■ YOUR OBJECTIVE
From the material below, copy every line in which the word "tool" occurs.

== == ==

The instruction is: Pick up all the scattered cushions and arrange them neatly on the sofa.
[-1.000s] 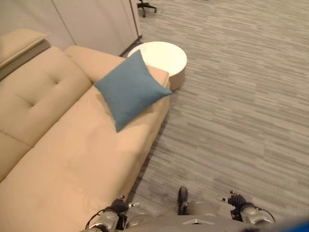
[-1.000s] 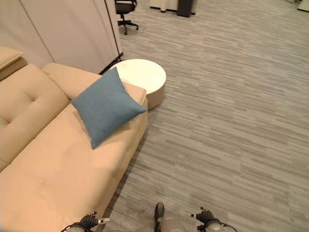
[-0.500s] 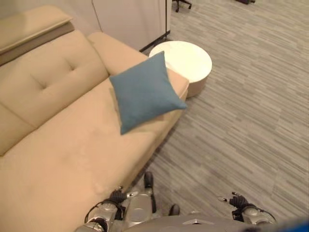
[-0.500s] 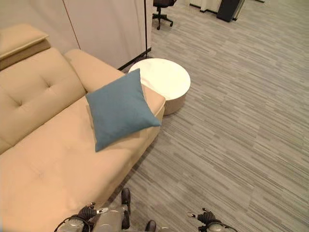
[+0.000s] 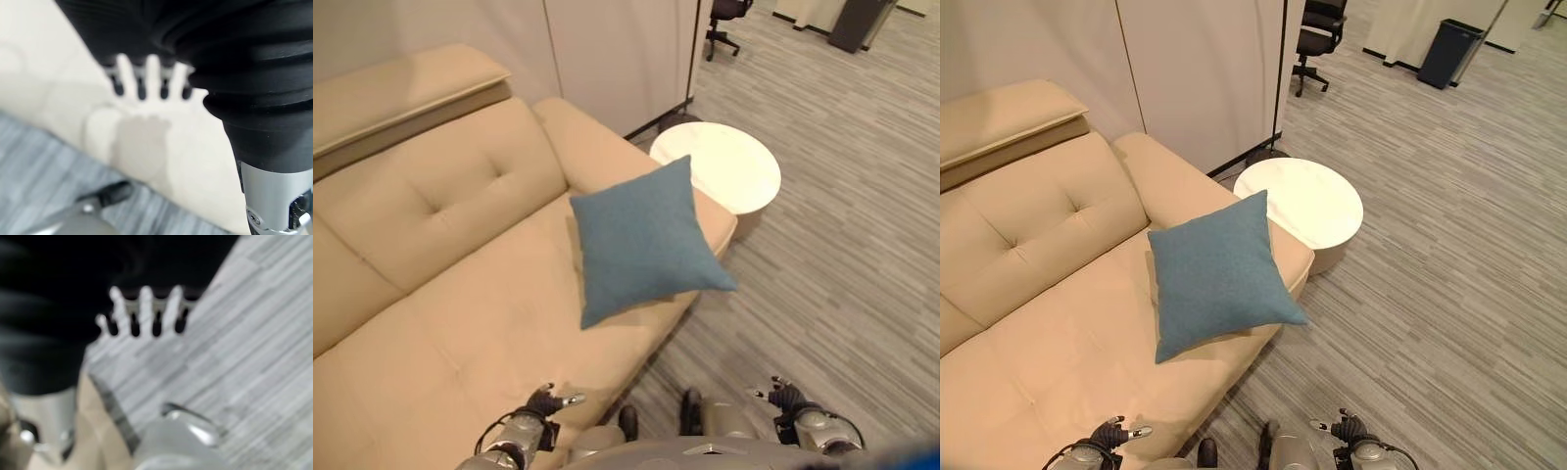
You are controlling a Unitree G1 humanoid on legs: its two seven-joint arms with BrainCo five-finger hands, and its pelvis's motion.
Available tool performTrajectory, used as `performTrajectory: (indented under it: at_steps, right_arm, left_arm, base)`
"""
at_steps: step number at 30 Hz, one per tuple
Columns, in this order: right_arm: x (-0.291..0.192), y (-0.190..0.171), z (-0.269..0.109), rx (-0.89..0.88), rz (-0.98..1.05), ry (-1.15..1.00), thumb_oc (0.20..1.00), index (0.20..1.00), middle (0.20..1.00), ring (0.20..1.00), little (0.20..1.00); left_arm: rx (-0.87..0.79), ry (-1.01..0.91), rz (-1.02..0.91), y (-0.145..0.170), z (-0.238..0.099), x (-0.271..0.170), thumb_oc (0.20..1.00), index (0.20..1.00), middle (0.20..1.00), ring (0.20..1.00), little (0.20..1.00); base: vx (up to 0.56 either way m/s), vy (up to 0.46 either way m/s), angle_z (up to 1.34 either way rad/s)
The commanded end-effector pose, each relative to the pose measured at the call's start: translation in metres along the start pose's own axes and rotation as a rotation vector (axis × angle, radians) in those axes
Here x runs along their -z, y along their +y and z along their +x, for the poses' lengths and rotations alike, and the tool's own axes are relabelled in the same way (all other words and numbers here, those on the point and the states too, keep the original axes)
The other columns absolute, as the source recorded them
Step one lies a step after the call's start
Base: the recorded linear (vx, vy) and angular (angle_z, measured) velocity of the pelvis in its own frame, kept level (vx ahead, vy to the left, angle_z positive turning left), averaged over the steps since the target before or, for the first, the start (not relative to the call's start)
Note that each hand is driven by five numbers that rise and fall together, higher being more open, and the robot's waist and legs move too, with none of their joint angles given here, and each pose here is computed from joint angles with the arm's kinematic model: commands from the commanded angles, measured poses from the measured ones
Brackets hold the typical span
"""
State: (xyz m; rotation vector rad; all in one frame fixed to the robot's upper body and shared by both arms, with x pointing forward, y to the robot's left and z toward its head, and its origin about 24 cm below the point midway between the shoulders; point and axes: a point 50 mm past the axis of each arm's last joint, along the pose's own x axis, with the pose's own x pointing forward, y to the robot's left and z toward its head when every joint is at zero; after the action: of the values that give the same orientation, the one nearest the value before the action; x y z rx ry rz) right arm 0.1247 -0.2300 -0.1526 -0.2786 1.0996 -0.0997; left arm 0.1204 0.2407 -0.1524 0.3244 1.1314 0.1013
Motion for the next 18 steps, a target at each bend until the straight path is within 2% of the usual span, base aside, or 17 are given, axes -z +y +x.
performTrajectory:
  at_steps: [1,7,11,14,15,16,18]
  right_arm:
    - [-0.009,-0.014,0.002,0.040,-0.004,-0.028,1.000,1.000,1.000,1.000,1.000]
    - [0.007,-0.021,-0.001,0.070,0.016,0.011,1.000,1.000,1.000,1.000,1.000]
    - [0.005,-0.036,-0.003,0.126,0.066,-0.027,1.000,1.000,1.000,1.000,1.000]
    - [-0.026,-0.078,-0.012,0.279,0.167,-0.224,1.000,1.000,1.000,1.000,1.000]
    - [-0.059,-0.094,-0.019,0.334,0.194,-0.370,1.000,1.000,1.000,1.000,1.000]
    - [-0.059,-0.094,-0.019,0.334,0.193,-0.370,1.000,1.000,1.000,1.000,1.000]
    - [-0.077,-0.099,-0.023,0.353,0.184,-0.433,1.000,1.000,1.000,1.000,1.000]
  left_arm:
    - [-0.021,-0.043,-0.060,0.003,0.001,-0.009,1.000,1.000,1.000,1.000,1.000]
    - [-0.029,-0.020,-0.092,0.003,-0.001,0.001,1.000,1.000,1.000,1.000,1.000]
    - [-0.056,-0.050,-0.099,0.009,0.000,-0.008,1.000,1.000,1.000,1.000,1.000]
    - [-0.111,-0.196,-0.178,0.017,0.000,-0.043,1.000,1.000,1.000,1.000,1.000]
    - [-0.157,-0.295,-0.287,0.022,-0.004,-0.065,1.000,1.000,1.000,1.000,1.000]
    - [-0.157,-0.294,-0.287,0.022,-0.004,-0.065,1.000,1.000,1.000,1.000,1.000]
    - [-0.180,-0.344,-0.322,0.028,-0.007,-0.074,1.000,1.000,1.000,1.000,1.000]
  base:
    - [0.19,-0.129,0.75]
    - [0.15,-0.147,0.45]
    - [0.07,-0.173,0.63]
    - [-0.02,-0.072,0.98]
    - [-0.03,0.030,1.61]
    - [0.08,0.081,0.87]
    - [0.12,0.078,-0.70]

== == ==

■ SOLUTION TO THIS PROBLEM
Available tool performTrajectory, used as `performTrajectory: (indented under it: at_steps, right_arm, left_arm, base)`
Here x runs along their -z, y along their +y and z along their +x, for the poses' lengths and rotations alike, and the tool's own axes are relabelled in the same way (all other words and numbers here, those on the point and the states too, keep the original axes)

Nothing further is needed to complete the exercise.